Perché questa è un'altra particolarità di questo giudizio così particolare e quasi anomalo: che non c'è alcun legale che interroga l'imputato. E - cosa ancora più assurda - assistiamo addirittura all'imputato (o agli imputati) che interrogano il giudice. E lo interrogano in maniera quasi ironica, ognuno dal proprio punto di vista, diametralmente opposto (chi stupito, chi sconcertato), ma il senso della domanda è il medesimo: "Ma quando mai?". Quando mai, Signore, ti abbiamo visto nella necessità e ti abbiamo (a seconda dei casi) aiutato o ignorato? Lo stupore o lo sconcerto derivano entrambi da un'unica presa di coscienza: Dio è davvero come noi, si è fatto come noi, si è fatto uomo, e dell'uomo ha assunto tutto, ma proprio tutto, soprattutto ciò che crea maggior fatica e dolore, ovvero la fame, la sete, la nudità, la malattia, la condizione di profugo, la mancata libertà. E quel che ancor più stupisce, è che ne ha fatto motivo di salvezza o di condanna per tutti.
"Hai visto quanta gente soffre la fame? Io sono lì. Hai visto quanta gente arde per la sete? Io sono lì. Hai visto quanti senza tetto? Hai visto quanti, per ripararsi, non solo non hanno una casa, ma neppure un vestito? Io sono tra quelli. Hai visto quanta gente non può muoversi con le proprie gambe perché impedita dalla malattia o dalla porta di un carcere sbarratale davanti? Lì sono io."

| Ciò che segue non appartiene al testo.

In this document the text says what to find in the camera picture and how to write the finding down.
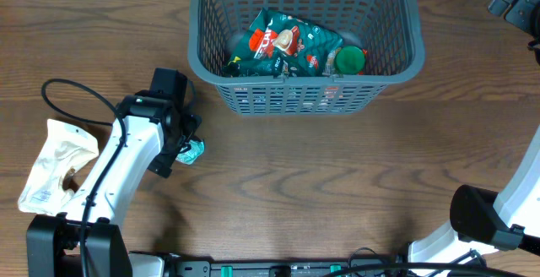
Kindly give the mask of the cream paper pouch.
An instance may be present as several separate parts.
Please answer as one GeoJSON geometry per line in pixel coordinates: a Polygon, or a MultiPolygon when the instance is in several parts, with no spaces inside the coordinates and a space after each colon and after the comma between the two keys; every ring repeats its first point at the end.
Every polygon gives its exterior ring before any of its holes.
{"type": "Polygon", "coordinates": [[[54,119],[47,121],[47,139],[31,168],[18,209],[25,213],[56,215],[74,191],[64,180],[99,156],[97,139],[82,128],[54,119]]]}

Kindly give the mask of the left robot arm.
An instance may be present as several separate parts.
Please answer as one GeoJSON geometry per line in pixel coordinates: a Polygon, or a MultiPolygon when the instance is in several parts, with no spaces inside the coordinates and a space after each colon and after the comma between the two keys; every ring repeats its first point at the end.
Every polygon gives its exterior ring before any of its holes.
{"type": "Polygon", "coordinates": [[[146,171],[167,178],[179,155],[191,150],[201,124],[184,102],[192,81],[156,68],[151,85],[107,104],[111,136],[94,167],[60,211],[36,215],[26,231],[31,276],[175,276],[171,253],[130,253],[122,224],[146,171]]]}

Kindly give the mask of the green Nescafe coffee bag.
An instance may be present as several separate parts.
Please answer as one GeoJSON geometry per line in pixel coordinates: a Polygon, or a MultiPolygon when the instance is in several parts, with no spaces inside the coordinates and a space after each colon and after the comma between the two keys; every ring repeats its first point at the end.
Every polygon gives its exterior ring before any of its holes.
{"type": "Polygon", "coordinates": [[[227,77],[317,77],[343,44],[334,31],[277,11],[262,9],[233,50],[227,77]]]}

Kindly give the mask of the spaghetti pack with orange ends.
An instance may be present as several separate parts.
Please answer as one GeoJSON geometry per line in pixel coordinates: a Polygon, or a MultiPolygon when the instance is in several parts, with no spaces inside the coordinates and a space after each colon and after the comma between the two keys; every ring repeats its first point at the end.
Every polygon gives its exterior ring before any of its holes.
{"type": "Polygon", "coordinates": [[[352,75],[352,74],[341,74],[339,73],[334,64],[334,59],[336,54],[342,49],[342,47],[338,47],[334,51],[332,51],[327,58],[327,63],[325,65],[325,69],[323,70],[324,76],[336,76],[336,75],[352,75]]]}

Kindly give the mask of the light teal snack packet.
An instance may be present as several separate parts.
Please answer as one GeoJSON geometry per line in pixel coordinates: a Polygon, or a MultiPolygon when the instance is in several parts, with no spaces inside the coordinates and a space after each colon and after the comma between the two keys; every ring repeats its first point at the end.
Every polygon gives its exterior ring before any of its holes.
{"type": "Polygon", "coordinates": [[[192,139],[182,147],[175,160],[184,165],[192,165],[204,153],[204,150],[205,143],[203,140],[192,139]]]}

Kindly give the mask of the green lid jar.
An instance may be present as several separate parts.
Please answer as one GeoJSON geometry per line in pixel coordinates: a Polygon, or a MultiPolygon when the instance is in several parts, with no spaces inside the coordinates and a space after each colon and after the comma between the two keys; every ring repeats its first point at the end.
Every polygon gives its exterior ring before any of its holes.
{"type": "Polygon", "coordinates": [[[334,64],[341,74],[359,74],[365,68],[366,51],[357,46],[345,46],[336,54],[334,64]]]}

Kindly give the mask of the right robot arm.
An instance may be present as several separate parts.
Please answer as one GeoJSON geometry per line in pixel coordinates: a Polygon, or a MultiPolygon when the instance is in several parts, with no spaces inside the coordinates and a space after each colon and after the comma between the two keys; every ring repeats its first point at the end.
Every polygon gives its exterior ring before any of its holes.
{"type": "MultiPolygon", "coordinates": [[[[493,0],[489,12],[530,35],[527,49],[539,58],[539,0],[493,0]]],[[[401,260],[471,266],[485,254],[516,249],[539,254],[539,133],[502,192],[460,186],[450,219],[409,243],[401,260]]]]}

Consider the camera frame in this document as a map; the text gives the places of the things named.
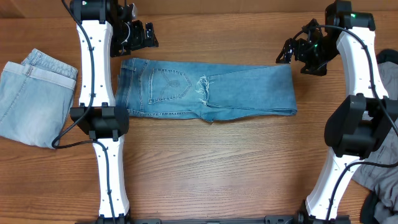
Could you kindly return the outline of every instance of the dark blue denim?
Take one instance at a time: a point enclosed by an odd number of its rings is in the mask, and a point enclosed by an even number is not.
[[[126,107],[131,116],[206,121],[297,112],[290,65],[139,58],[122,62],[116,104]]]

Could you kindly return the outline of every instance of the light blue denim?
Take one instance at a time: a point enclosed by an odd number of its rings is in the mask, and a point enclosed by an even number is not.
[[[77,69],[34,49],[0,77],[0,136],[51,147],[73,104]]]
[[[290,65],[250,66],[132,58],[116,104],[131,116],[221,121],[297,112]]]

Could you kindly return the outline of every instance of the back pocket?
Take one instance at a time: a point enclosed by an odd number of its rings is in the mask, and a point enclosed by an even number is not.
[[[149,104],[182,98],[191,86],[183,72],[154,68],[149,78]]]

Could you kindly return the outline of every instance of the denim fabric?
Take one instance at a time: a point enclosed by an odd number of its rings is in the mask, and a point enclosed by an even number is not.
[[[0,77],[0,136],[51,147],[73,104],[77,69],[34,49]]]
[[[290,65],[139,58],[122,62],[116,104],[126,107],[131,116],[206,121],[297,112]]]

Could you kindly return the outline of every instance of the gray fabric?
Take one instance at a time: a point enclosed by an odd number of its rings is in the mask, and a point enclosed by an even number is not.
[[[398,99],[398,65],[392,62],[379,64],[380,77],[390,99]],[[390,130],[380,149],[372,152],[367,161],[392,164],[398,161],[398,137]],[[361,166],[353,179],[370,190],[376,191],[380,202],[374,217],[380,224],[398,223],[398,167],[392,169]]]

Ma quando mai, Signore? Tu non sei lì, tu sei nel cielo, tu sei in chiesa, tu sei nella creazione, tu sei nell'amore tra due persone, tu sei nella bellezza...impossibile incontrarti nella sofferenza! Eppure, Dio e lì: ed è lì, nella sofferenza, che si manifesta Re dell'Universo: "Ogni volta che l'avete fatto o meno a uno di questi fratelli più piccoli, l'avete fatto a me".
E noi che pensavamo che Dio ci avrebbe chiesto se lo abbiamo pregato abbastanza, quante volte siamo andati o abbiamo saltato la messa domenicale, se siamo andati al catechismo, se abbiamo aiutato e voluto bene ai nostri parroci, se abbiamo appoggiato la Chiesa nelle sue attività, se siamo stati fedeli ai suoi canoni, se abbiamo approfondito la nostra fede con letture spirituali e teologiche... Non ti chiede nulla, ma proprio nulla, perché non ha bisogno di chiedere: guarda ai tuoi fratelli poveri, e guarda al tuo modo di guardarli. Se li vedi e fai qualcosa per loro (o per Dio, che è la stessa cosa), sei salvo. Se non li vedi, o fingi di non vederli, non c'è storia né preghiera né canone né misericordia divina che tengano: ti tieni la tua cecità, e sarà il tuo supplizio.
Grazie a Dio, proprio sulla scorta di questo, il Regno preparato in eredità dal Padre celeste è pieno zeppo di gente, soprattutto di cristiani che non hanno mai saputo di esserlo. Perché l'amore per i poveri non ha etichette né carte d'identità.